QAD must provide complex, detailed product information to customers, customer service representatives as well as other employees within the organization. We offer a secure extranet where customers can find information such as white papers, data sheets, support ticket status, and technical updates. As an additional resource, our public-facing Internet site provides everything from case studies to product demonstration videos and access to an online support center.
Historically, internal and external users found it challenging to find the right product and service information. Data is stored in many different repositories: Lotus Notes, an enterprise content management and collaboration system, knowledge bases, file shares, QAD’s own customer service and support system, and internal websites. Our content sources had grown organically and were somewhat disorganized, and we had millions of documents that needed to be indexed.

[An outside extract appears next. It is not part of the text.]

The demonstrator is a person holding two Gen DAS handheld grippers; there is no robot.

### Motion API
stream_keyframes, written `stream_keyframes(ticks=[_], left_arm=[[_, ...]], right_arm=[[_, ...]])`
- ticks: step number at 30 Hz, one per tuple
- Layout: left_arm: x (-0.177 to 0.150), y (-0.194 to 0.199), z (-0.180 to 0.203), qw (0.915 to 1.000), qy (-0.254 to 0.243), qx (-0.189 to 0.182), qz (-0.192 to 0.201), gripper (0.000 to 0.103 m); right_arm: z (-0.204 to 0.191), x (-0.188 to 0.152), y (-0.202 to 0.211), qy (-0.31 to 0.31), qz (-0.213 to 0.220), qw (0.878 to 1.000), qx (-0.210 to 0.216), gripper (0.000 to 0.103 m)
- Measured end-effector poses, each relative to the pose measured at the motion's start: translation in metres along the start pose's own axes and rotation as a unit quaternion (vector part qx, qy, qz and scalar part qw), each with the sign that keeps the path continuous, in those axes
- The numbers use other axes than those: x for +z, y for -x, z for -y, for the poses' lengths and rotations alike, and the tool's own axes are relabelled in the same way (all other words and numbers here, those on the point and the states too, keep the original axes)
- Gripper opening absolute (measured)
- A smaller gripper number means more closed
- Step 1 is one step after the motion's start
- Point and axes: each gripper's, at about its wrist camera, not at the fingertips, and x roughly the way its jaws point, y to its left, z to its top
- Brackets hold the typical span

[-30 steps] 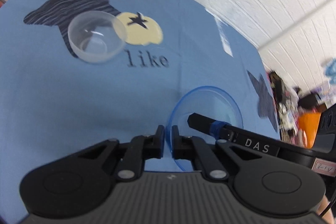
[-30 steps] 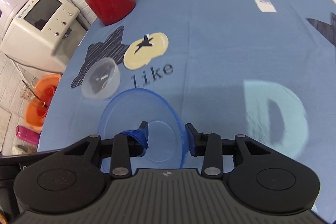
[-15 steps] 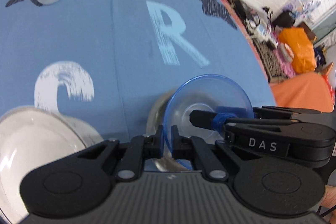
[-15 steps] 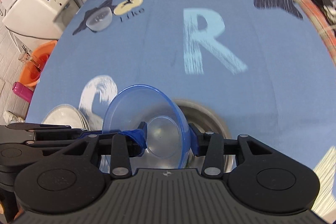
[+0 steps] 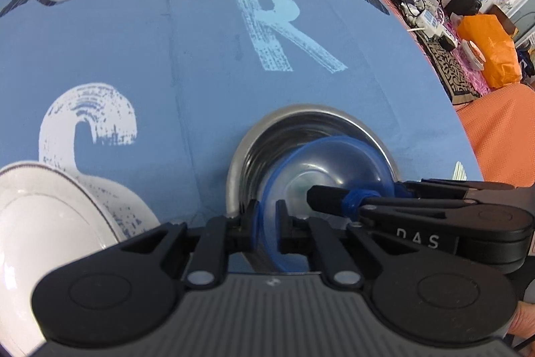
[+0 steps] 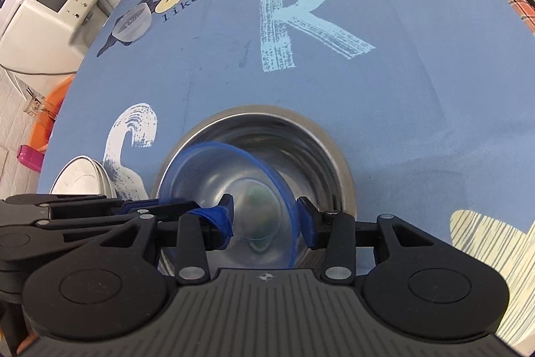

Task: Organize plates and bowls
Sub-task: 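Lower the blue bowl into the steel bowl and open both grippers, then move both grippers to the clear plastic bowl and close on its rim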

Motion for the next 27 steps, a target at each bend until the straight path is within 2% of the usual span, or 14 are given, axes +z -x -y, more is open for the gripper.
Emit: stream_keyframes(ticks=[2,4,6,7,8,9,14,17,19,24,27], left_arm=[[0.003,0.001,-0.001,0.9999,0.002,-0.010,-0.004,0.012],[0.006,0.003,-0.004,0.9997,0.010,-0.020,-0.010,0.025],[0.009,0.009,-0.005,0.9994,0.010,-0.032,-0.008,0.045],[0.010,0.011,-0.006,0.9990,0.010,-0.043,-0.010,0.050],[0.011,0.014,-0.007,0.9984,0.011,-0.054,-0.013,0.060],[0.013,0.016,-0.006,0.9977,0.012,-0.064,-0.017,0.065],[0.016,0.031,-0.004,0.9988,-0.007,-0.046,-0.014,0.065],[0.018,0.050,-0.017,0.9988,-0.007,-0.047,0.012,0.065],[0.021,0.066,-0.034,0.9987,-0.001,-0.033,0.039,0.066],[0.031,0.093,-0.117,0.9952,0.050,0.015,0.083,0.067],[0.036,0.095,-0.174,0.9903,0.098,0.046,0.086,0.067]], right_arm=[[0.001,0.001,0.005,0.004,0.007,1.000,-0.001,0.025],[0.005,0.003,0.010,-0.002,0.014,1.000,-0.001,0.026],[0.010,0.005,0.016,-0.011,0.019,1.000,0.007,0.025],[0.012,0.006,0.018,-0.017,0.020,1.000,0.012,0.025],[0.014,0.007,0.020,-0.024,0.020,0.999,0.016,0.025],[0.014,0.007,0.021,-0.027,0.021,0.999,0.017,0.026],[0.006,0.009,0.036,-0.015,0.037,0.999,0.017,0.026],[-0.001,0.017,0.047,-0.001,0.055,0.998,0.008,0.027],[-0.006,0.027,0.048,0.003,0.058,0.998,0.010,0.027],[-0.026,0.054,0.025,0.014,0.045,0.999,0.018,0.027],[-0.046,0.072,-0.005,0.021,0.022,0.999,0.024,0.027]])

We were using an Autonomy search system for our intranet and public facing site, but it was not meeting user expectations for usability and search relevancy. Autonomy was also time-consuming and expensive to maintain.
In 2010, our employees began working with
Google Apps, and wanted Google’s signature ease-of-use and power for search as well. We decided to evaluate the
Google Search Appliance (GSA) and consider abandoning the Autonomy solution. The GSA can connect legacy enterprise systems and provide advanced security and multiple language support—all-important priorities for our business.
We worked with Google partner
Perficient to develop a search roadmap, proof of concept, and ultimately a streamlined implementation. The GSA was simple to deploy and has been easy to maintain because the appliance features a one-stop administrative interface for configuration and index controls.
For QAD, costs related to search are down, search relevancy is up, and IT is doing less maintenance work. Customer service representatives and customers can locate details about products and services with ease.
Users are able to search through a massive, rich content library housed in many different repositories, all from a single search box. With the GSA, we are linking communities of employees and customers together with content into a cohesive experience. It has made us even more of a unified global company.